Glucocorticoids induce gastroparesis in mice through depletion of l-arginine.

Endocrinology

Institute for Cellular and Molecular Immunology (S.D.R., T.W., M.O., J.v.d.B., H.M.R.) and Department of Neuroimmunology (F.L.), Institute for Multiple Sclerosis Research, The Hertie Foundation and MPI for Experimental Medicine, University of Göttingen Medical School, 37073 Göttingen, Germany; Institute of Physiology (A.R., M.F., F.L.), University of Tübingen, 72076 Tübingen, Germany; and Institute of General Zoology and Endocrinology (J.P.T.), University of Ulm, 89081 Ulm, Germany.

Published: October 2014

Glucocorticoids (GCs) constitute a highly pleiotropic class of drugs predominantly employed in the treatment of inflammatory diseases. In our search for new mechanisms of action, we identified a hitherto unknown effect of GCs in the gastrointestinal tract. We found that oral administration of dexamethasone (Dex) to mice caused an enlargement of the stomach due to the induction of gastroparesis and that this effect was abolished in GR(dim) mice carrying the A458T mutation in the GC receptor (GR). Gastroparesis was unrelated to the enhanced gastric acid secretion observed after Dex treatment, although both effects were mediated by the same molecular mechanism of the GR. Using conditional GR-knockout mice, we could further rule out that GC effects on enterocytes or myeloid cells were involved in the induction of gastroparesis.

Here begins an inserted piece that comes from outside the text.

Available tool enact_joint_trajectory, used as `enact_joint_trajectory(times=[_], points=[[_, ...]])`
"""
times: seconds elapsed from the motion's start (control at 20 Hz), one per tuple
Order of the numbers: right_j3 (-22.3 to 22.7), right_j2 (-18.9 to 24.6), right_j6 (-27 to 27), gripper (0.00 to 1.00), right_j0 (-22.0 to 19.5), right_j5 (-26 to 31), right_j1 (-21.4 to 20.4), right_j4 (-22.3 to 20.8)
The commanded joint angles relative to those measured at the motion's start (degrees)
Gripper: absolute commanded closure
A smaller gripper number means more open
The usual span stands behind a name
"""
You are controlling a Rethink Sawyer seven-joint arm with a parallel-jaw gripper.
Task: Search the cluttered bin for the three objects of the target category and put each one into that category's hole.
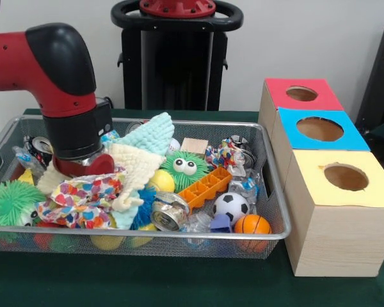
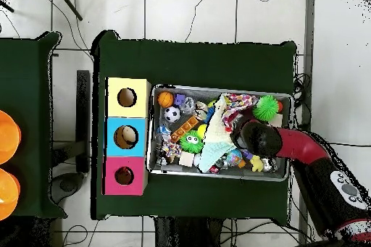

In contrast, we found that Dex upregulated arginase 2 (Arg2) in the stomach both at the mRNA and protein level. This suggests that GC treatment leads to a depletion of l-arginine thereby impeding the production of nitric oxide (NO), which is required for gastric motility. We tested this hypothesis by supplementing the drinking water of the mice with exogenous l-arginine to compensate for the presumed shortage of this major substrate of NO synthases. Importantly, this measure completely prevented both the enlargement of the stomach and the induction of gastroparesis after Dex treatment. Our findings raise considerations of combining orally applied GCs with l-arginine to improve tolerability of GC treatment and provide a possible explanation for the antiemetic effects of GCs widely exploited in chemotherapy.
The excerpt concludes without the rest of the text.